My friend:  May I know why you put RM4,500 as your expected salary? You are only a fresh graduate.

Interviewee: Oh, I have to put RM4,500 because my father gives me an allowance of RM4,000 per month. If I earn anything lower, he will ask why do I need to work. 

My friend: (Unsure whether to cry or laugh at her answer)

For me, I would just like to ask these fresh graduates, if they are the ones hiring, would they be willing to pay these salaries. I know, these days the argument is always about why is the pay only increasing by nearly nothing for so many years. Malaysia is such a bad place for fresh graduates. Haha. Allow me to share the few countries where the property markets are already internationally known and all three considered developed markets. Yes, even the property prices have reached price levels beyond many.

Hong Kong: The median monthly income for fresh graduates have DROPPED by almost 20 percent when compared to 20 years ago. Real case confirmed by even the Melody FM anchor, Chui Ling. Her pay then was higher than the pay of fresh graduates in Hong Kong today. An actual study based on the data from Census and Statistics Department on the salaries of fresh graduates was done by New Forum and New Youth Forum. In 1993, the salary was HK$13,158 and by 2013, it has dropped 17 percent to just HK$10,860. Property prices? Read here: Hong Kong is very expensive. Fresh cooling measures

rentalSingapore: Reported in Straitstimes.com on 28th February 2015, Median salary for fresh graduates in 2014 was $3,200. Quite a good number indeed. The only issue is that you better be staying with your parents because even rental for a room would already take up a huge chunk of the salary.  Note, if however you can change your lifestyle and stay in JB instead and commute daily, then your salary is going to be very attractive. Personally, not for me. For those who wanted to say HDB flats are so cheap….. ok……

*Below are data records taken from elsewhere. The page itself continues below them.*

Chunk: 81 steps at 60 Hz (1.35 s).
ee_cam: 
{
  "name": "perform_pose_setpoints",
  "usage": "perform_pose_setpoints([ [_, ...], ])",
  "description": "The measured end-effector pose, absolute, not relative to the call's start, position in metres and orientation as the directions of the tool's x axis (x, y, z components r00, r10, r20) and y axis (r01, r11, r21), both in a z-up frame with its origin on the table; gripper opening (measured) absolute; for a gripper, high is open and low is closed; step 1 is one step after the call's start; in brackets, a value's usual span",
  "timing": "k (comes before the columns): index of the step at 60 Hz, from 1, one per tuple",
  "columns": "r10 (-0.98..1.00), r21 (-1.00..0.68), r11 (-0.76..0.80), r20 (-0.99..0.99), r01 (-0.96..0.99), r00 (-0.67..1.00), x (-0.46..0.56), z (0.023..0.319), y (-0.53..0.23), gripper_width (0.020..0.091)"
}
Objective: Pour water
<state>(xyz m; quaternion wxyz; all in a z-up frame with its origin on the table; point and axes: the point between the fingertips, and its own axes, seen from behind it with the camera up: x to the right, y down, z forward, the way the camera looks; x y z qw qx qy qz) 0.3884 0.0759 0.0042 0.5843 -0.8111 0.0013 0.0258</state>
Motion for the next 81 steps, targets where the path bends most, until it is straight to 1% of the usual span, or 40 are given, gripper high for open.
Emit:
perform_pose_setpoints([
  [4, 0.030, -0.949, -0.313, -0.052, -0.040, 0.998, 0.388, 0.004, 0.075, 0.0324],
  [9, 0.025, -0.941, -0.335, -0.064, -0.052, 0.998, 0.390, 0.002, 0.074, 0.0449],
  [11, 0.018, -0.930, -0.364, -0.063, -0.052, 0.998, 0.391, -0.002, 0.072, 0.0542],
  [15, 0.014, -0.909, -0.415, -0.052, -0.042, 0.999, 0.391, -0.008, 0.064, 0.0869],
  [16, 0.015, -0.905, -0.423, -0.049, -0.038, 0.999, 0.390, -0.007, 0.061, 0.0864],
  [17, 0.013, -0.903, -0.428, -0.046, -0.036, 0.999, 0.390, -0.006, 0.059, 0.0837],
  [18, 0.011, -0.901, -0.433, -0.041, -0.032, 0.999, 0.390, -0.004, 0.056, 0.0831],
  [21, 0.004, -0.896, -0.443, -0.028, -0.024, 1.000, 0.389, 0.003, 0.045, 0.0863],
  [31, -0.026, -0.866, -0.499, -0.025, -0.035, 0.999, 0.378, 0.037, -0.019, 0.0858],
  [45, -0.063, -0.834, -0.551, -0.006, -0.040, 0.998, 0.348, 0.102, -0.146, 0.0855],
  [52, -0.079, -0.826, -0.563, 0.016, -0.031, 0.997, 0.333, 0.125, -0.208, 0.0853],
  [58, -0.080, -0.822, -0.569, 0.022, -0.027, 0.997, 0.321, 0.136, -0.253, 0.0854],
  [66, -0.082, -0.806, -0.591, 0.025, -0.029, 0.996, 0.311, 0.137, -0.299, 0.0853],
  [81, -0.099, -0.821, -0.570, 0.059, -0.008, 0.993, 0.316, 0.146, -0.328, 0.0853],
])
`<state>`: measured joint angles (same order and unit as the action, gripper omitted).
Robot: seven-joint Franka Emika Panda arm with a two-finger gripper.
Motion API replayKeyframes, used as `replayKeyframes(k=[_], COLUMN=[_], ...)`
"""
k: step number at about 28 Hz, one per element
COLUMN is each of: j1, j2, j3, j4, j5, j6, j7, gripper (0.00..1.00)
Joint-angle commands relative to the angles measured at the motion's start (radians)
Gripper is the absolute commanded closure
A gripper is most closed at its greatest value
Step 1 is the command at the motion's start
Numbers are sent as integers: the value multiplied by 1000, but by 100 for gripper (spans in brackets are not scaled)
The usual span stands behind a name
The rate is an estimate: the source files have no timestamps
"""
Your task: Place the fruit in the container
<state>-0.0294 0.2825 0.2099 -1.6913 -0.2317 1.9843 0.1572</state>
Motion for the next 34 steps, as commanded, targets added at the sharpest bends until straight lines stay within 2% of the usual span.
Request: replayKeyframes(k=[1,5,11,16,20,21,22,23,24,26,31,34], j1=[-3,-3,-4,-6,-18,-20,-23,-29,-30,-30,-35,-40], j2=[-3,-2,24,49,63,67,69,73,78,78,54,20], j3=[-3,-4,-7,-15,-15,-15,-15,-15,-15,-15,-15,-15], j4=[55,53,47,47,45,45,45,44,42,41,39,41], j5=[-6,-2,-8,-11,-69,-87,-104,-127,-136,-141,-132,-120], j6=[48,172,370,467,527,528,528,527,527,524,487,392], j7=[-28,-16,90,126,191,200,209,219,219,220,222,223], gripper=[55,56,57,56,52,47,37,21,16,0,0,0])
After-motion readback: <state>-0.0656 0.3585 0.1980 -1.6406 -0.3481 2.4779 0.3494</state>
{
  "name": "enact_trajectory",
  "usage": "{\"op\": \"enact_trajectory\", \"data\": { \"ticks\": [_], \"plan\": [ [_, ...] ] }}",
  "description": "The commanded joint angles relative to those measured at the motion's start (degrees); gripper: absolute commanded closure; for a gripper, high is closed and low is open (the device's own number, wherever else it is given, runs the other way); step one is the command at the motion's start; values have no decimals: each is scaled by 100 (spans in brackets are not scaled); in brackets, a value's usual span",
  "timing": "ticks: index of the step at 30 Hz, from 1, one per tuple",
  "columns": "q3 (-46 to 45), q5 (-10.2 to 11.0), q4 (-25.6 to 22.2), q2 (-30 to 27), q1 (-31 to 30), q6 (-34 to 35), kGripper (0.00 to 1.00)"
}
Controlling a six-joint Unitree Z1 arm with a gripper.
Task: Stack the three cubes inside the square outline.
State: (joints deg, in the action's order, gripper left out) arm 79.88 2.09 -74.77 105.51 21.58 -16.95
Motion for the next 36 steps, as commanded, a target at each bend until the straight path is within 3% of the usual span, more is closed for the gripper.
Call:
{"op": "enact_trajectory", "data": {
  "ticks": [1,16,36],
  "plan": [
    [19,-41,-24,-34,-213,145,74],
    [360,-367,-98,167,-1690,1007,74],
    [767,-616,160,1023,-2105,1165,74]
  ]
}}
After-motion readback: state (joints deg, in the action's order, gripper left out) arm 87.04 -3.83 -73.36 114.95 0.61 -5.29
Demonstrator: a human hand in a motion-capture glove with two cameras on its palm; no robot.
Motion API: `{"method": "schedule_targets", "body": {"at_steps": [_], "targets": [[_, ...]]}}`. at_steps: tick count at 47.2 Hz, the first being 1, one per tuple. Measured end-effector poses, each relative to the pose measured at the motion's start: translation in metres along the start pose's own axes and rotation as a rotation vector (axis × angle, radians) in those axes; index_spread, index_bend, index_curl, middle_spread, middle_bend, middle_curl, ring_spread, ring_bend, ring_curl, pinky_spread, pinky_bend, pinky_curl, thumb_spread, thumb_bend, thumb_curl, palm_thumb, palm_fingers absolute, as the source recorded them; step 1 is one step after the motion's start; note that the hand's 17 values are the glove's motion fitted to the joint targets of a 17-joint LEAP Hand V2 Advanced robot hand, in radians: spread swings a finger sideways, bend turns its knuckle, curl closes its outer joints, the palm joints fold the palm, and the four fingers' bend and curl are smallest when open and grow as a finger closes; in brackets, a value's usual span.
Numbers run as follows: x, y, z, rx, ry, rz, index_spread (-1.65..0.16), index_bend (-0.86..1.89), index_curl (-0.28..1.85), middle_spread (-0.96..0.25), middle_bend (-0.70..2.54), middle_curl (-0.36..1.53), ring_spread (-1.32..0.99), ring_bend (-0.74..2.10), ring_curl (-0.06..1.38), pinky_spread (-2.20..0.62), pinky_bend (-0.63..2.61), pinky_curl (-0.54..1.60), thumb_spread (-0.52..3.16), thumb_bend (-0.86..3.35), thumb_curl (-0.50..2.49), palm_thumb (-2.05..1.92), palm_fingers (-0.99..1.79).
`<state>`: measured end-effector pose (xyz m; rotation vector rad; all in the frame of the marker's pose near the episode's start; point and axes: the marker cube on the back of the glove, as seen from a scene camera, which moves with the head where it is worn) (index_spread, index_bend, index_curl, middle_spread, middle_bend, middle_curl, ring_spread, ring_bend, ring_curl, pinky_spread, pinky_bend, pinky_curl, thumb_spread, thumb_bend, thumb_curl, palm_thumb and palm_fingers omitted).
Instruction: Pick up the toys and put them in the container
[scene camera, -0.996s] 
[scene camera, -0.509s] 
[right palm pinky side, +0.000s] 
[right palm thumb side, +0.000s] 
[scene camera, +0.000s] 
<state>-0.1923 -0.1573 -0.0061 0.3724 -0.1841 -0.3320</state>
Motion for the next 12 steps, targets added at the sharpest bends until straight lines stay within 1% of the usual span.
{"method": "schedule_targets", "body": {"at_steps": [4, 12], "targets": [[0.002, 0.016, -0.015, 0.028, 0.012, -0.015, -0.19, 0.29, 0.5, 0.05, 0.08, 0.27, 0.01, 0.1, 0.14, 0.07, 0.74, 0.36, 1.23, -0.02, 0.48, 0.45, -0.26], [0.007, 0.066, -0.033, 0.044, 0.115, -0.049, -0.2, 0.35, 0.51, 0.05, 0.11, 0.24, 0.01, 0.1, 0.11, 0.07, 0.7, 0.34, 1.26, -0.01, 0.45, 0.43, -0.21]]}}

London: According to highfliers.co.uk  It said, “Graduate starting salaries at the UK’s leading graduate employers are expected to increase for the second year running in 2015, reaching a median of £30,000 for the first time.” Monthly is thus around£2,500. Pretty good salary especially for those who want to buy a car. Note that the same thing applies. As long as the fresh graduates are not thinking about buying a property, it should be fine. Renting a room? It’s easily £600 – 800 per month.

Sorry if you think I want to tell you that these countries are worse than Malaysia for fresh graduates. I seriously do not think they are worse. I just want to remind all fresh graduates again. Life’s tough in ALL or at least majority of the countries for fresh graduates who are just starting. In fact it’s extremely tough for majority to escape from the rat race into entrepreneurship for example. Majority of all fresh graduates would only graduate into a full-time employee paid normal pay until they retire. The best part is however, opportunities are available. Two weeks ago, I went to the wedding of a close young friend in Penang. His age? Barely 30. He’s already a senior manager in one of the Big 4 accounting firms. He completed his ACCA when he was just 21 years old. Worked extremely hard, always learn from many mentors and has also built up a property portfolio.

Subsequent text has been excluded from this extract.